◆ EXERCISE REQUIREMENTS ◆
Write the data below out exactly as it stands. Do not include the pictures.

- - - - - - -

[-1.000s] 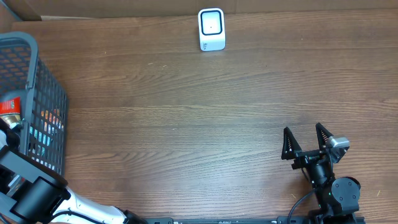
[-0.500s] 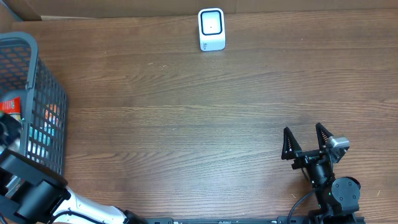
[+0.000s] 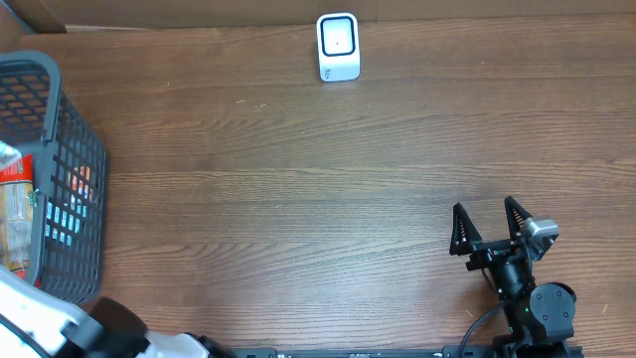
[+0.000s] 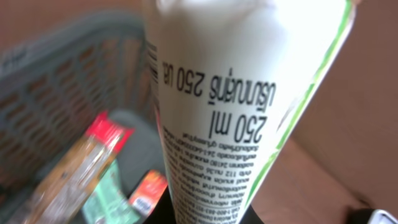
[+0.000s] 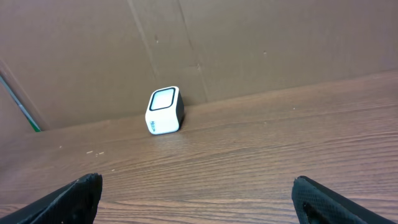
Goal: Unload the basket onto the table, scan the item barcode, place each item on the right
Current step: 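Lift the tube out and lay it on the table center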
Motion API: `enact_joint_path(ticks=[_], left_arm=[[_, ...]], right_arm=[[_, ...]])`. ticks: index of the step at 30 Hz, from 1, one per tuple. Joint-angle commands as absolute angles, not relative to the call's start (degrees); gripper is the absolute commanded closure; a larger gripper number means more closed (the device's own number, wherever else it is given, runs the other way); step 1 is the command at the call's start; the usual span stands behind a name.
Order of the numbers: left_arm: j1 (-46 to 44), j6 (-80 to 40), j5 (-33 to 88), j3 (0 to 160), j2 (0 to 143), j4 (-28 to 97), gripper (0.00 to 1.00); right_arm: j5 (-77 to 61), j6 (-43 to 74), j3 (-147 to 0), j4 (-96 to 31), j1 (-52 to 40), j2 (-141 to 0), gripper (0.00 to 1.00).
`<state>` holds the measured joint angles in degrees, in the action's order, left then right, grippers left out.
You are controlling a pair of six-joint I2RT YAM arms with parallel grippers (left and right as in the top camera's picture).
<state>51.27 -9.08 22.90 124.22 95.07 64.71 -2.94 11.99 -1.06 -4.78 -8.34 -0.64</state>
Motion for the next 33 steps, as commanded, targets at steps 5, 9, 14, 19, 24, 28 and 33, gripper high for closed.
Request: enact_joint_path(ticks=[5, 9, 14, 19, 24, 28, 33], left_arm=[[38.94, -9.13, 23.83, 127.50, 84.51, 64.79, 0.96], [27.11, -8.54, 25.08, 127.22, 82.76, 71.81, 0.96], [12.19, -6.70, 20.29, 118.80, 83.09, 78.13, 0.96], [-1.69, -13.56, 11.64, 99.26, 83.09, 70.35, 0.96], [-11.99, -22.04, 11.42, 81.67, 83.15, 54.06, 0.96], [-19.57, -28.16, 11.42, 70.63, 84.16, 39.05, 0.96], [-26.22, -31.14, 9.85, 68.01, 90.74, 32.45, 0.96]], right_arm=[[-2.59, 11.94, -0.45, -4.62, -8.62, -0.16, 0.00], [-2.59, 11.92, -0.45, -4.60, -8.62, -0.16, 0.00], [-2.59, 11.94, -0.45, -4.60, -8.62, -0.16, 0.00], [-2.59, 11.94, -0.45, -4.62, -8.62, -0.16, 0.00], [-2.59, 11.92, -0.45, -4.62, -8.62, -0.16, 0.00], [-2.57, 11.94, -0.45, -4.60, -8.62, -0.16, 0.00], [-2.59, 11.92, -0.45, -4.62, -8.62, -0.16, 0.00]])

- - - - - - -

◆ RESPONSE AREA ◆
[-1.000s] 
[-0.500s] 
[+0.000s] 
[+0.000s] 
[+0.000s] 
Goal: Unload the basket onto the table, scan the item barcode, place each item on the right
Current step: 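Lift the tube out and lay it on the table center
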Motion API: `enact_joint_path(ticks=[_], left_arm=[[_, ...]], right_arm=[[_, ...]])`. ticks: index of the step at 30 Hz, from 1, one per tuple. Joint-angle commands as absolute angles, not relative to the call's start (degrees); gripper is the absolute commanded closure; a larger gripper number means more closed (the device's own number, wherever else it is given, runs the other way); step 1 is the command at the call's start; the usual span stands behind a name.
Order of the numbers: left_arm: j1 (-46 to 44), j6 (-80 to 40), j5 (-33 to 88), j3 (0 to 160), j2 (0 to 143), j4 (-28 to 97), gripper (0.00 to 1.00); right_arm: j5 (-77 to 61), j6 (-43 to 74), j3 (-147 to 0), j4 (-96 to 31), j1 (-52 to 40), j2 (-141 to 0), gripper (0.00 to 1.00).
`<state>` holds the measured joint angles in degrees, in the action's order, left then right, grippers left out.
You are controlling a pair of six-joint I2RT YAM arms with parallel grippers (left and right as in the top camera's picture).
<state>51.27 -9.08 22.90 124.22 95.07 64.71 -2.94 11.99 -1.06 -4.78 -8.34 -0.64</state>
Motion for the next 33 steps, as commanded, targets at steps 5, 9, 14, 19, 24, 28 and 33, gripper high for closed.
Request: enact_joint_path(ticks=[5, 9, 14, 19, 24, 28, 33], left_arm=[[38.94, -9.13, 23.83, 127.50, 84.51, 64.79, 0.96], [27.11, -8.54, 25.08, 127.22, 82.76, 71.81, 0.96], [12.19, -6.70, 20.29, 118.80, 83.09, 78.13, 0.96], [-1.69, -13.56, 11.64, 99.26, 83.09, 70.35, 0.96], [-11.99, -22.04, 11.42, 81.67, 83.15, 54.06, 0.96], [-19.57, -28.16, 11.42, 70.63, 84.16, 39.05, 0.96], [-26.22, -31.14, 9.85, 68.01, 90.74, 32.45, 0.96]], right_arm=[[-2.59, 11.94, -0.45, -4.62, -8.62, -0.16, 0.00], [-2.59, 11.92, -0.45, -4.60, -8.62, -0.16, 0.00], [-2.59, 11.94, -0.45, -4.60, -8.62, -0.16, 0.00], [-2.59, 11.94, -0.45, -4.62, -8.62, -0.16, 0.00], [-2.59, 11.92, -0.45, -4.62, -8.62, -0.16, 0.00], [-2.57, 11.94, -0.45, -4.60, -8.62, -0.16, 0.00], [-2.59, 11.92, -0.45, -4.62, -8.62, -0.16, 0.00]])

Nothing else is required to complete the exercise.